* TASK TO CARRY OUT *
Which lines in the data below contain the word "gripper"? Return each of them.

(Source records)
- - -

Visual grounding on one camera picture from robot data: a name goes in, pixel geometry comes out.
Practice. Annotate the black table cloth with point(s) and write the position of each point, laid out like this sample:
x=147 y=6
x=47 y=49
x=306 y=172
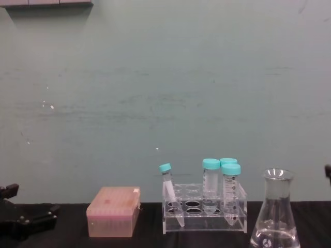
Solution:
x=150 y=240

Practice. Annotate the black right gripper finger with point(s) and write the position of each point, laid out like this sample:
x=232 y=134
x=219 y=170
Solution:
x=328 y=173

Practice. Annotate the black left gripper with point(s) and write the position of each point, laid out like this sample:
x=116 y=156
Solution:
x=11 y=222

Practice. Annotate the pink pipette tip box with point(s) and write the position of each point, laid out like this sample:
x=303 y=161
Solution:
x=111 y=214

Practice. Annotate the clear glass conical flask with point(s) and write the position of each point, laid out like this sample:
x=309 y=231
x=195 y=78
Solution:
x=276 y=206

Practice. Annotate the leaning teal-capped centrifuge tube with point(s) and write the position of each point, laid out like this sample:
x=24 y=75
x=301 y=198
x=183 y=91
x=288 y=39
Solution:
x=168 y=186

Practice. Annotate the teal-capped graduated empty tube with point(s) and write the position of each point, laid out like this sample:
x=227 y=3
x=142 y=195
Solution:
x=230 y=191

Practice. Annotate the teal-capped tube with liquid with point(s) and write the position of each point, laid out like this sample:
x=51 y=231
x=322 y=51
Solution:
x=210 y=186

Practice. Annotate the clear acrylic tube rack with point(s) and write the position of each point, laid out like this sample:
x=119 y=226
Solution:
x=204 y=226

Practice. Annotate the grey wall shelf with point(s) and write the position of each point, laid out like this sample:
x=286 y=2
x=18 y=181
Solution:
x=46 y=3

- - -

* FINISHED TASK *
Practice. Annotate the black right gripper finger with point(s) and write the position of each point, laid out like this sample:
Practice. Annotate the black left gripper with point(s) and write the position of each point, laid out like this sample:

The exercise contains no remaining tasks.